- _What to do_:
Search the entries for the word "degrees" and copy each line that has it.

___ Information supplied ___

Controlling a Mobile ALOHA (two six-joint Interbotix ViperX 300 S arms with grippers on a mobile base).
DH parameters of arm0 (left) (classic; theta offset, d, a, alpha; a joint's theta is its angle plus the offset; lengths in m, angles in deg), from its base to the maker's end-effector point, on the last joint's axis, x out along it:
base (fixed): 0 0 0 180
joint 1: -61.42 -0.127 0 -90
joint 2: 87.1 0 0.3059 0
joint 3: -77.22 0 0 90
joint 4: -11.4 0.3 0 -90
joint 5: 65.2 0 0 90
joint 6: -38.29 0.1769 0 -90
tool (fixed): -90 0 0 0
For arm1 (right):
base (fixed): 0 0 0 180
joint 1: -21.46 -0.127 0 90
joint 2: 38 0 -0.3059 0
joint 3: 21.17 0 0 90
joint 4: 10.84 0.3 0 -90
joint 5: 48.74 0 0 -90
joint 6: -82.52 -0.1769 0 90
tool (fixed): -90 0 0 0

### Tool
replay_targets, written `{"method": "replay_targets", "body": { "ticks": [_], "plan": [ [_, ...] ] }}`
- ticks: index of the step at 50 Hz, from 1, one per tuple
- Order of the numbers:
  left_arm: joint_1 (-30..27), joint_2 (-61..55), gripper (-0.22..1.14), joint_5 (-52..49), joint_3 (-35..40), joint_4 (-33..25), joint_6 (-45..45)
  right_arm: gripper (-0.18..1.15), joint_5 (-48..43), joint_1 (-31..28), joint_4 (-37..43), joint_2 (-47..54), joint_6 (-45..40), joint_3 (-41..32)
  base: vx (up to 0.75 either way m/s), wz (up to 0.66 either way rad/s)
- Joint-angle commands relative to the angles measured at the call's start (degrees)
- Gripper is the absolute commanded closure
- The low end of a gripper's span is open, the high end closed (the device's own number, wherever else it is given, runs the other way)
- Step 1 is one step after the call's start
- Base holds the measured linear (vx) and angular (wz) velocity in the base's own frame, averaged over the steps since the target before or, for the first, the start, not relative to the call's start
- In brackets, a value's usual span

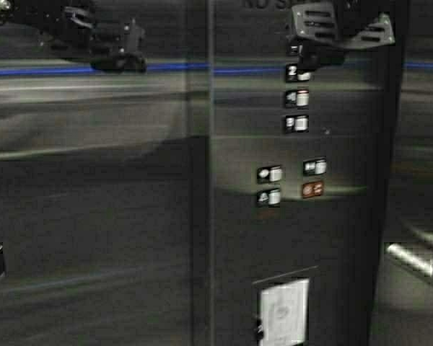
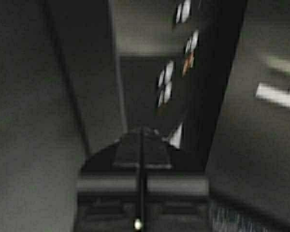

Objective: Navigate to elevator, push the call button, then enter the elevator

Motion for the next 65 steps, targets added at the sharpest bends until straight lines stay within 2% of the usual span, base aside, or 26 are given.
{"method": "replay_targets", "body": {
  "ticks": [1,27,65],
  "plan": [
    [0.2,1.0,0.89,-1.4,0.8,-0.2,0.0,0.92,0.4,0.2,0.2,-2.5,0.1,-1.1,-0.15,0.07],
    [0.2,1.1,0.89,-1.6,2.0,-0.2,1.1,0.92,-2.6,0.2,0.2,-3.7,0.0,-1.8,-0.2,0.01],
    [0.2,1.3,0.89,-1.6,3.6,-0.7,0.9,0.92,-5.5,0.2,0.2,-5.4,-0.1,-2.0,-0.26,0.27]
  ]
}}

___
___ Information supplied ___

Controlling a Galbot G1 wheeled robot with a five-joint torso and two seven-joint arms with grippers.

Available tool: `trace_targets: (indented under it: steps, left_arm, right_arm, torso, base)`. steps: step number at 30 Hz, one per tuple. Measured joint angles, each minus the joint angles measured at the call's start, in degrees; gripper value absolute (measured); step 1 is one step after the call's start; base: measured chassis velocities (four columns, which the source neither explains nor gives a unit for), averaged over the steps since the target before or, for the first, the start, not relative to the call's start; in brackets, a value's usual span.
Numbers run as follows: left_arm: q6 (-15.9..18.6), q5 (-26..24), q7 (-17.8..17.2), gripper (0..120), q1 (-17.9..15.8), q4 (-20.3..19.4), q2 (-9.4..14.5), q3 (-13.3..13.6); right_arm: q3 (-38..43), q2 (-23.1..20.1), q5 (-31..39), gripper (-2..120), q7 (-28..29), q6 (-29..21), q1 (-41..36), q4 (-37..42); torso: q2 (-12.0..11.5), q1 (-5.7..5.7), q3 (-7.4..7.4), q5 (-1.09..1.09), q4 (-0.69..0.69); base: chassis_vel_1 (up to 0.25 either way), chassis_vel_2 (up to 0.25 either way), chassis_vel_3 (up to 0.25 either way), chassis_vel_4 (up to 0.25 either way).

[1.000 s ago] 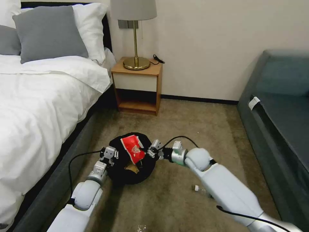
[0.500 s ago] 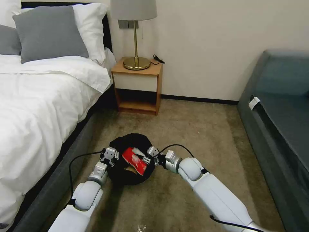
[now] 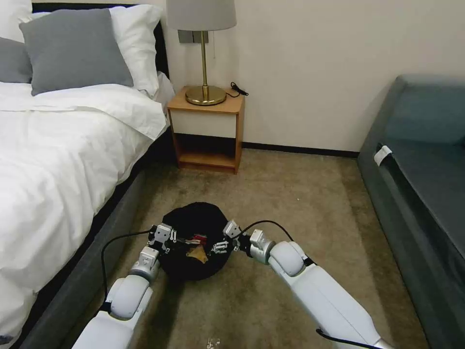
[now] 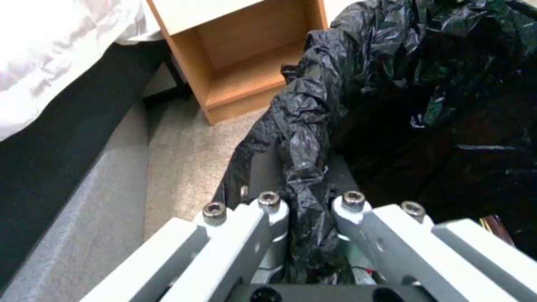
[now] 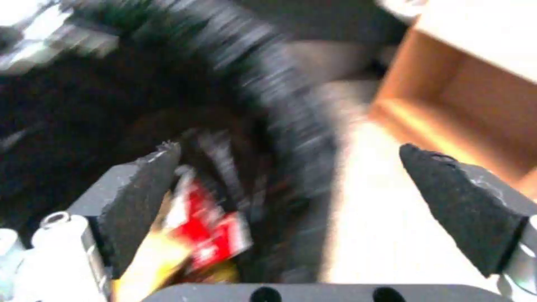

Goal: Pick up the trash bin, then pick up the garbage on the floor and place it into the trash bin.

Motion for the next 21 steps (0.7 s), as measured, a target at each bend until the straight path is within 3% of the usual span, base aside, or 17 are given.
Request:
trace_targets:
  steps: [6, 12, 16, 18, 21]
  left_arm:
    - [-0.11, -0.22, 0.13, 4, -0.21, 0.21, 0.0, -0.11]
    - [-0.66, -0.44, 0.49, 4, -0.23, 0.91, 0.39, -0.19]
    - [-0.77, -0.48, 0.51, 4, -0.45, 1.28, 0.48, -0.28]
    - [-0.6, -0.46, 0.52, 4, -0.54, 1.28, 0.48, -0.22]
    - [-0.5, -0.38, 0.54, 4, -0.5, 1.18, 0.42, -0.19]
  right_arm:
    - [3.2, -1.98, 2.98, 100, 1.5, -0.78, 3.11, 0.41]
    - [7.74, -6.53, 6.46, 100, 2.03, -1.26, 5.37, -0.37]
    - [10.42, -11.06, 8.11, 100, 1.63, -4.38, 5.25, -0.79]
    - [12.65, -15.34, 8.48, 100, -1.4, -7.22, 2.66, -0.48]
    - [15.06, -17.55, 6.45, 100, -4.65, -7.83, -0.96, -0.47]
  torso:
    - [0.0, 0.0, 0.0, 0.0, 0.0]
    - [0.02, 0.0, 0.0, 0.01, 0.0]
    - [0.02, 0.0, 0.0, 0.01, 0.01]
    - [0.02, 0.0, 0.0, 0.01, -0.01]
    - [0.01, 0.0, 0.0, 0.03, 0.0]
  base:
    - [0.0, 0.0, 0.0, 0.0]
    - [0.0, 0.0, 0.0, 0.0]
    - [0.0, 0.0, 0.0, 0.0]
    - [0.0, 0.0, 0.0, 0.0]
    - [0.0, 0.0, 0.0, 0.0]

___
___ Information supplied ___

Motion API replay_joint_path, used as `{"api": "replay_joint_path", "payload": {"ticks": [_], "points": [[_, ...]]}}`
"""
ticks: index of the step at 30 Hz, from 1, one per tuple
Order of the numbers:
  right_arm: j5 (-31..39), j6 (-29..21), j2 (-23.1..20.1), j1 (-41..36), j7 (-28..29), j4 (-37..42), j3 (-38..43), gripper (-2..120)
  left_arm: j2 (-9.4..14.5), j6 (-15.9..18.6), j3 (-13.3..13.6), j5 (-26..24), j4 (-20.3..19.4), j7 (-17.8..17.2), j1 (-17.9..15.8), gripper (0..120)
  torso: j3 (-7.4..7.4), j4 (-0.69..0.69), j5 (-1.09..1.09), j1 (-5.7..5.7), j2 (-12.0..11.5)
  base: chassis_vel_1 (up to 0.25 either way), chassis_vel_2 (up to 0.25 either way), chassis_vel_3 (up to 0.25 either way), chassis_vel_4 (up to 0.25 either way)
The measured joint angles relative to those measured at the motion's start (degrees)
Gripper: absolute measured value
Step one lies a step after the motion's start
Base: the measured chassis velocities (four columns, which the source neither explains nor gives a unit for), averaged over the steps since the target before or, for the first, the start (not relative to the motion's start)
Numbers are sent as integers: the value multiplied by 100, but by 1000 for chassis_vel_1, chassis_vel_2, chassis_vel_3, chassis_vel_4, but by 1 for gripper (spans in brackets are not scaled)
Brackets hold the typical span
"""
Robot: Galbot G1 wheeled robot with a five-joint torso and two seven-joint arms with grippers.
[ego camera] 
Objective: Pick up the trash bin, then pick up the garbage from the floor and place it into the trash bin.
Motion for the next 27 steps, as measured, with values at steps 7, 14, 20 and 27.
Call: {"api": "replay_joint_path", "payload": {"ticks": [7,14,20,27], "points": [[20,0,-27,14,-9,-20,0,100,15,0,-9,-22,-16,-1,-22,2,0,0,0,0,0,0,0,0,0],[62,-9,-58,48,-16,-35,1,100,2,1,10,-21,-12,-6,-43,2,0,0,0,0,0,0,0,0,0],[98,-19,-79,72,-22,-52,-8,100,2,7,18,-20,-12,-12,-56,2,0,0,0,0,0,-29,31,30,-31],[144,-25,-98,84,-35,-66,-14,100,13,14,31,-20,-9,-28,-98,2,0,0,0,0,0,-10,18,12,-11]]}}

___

- _Written answer_:
- Joint-angle commands relative to the angles measured at the call's start (degrees)
Available tool: `trace_targets: (indented under it: steps, left_arm, right_arm, torso, base)`. steps: step number at 30 Hz, one per tuple. Measured joint angles, each minus the joint angles measured at the call's start, in degrees; gripper value absolute (measured); step 1 is one step after the call's start; base: measured chassis velocities (four columns, which the source neither explains nor gives a unit for), averaged over the steps since the target before or, for the first, the start, not relative to the call's start; in brackets, a value's usual span.
The measured joint angles relative to those measured at the motion's start (degrees)

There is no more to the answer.